Task item:
Every line from the one containing "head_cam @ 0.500" to the final line of the material below must be reproduced exactly; leave out all other lines.
Supplied information below:
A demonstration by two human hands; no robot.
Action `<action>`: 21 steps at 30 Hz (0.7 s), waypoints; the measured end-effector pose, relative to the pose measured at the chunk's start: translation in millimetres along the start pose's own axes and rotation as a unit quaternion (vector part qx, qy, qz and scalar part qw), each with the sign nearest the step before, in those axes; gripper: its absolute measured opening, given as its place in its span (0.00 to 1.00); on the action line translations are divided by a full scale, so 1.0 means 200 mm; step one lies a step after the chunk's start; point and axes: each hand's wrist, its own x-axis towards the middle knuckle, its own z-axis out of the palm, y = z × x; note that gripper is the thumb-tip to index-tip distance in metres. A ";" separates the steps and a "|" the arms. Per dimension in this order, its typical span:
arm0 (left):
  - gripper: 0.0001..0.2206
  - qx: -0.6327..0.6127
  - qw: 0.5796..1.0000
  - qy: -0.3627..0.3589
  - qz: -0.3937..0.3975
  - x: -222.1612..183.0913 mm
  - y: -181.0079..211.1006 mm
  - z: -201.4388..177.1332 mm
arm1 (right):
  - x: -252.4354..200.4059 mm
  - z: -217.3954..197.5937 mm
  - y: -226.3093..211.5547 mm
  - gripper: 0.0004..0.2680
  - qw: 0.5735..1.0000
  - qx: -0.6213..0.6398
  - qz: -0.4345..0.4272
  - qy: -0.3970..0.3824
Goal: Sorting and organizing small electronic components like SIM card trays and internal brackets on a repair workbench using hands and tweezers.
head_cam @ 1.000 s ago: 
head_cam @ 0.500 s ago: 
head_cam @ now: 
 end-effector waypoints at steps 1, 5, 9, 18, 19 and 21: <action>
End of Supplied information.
Output below:
head_cam @ 0.500 s ago: 
head_cam @ now: 
 end-effector waypoints at steps 1, 5, 9, 18, 19 and 21: <action>

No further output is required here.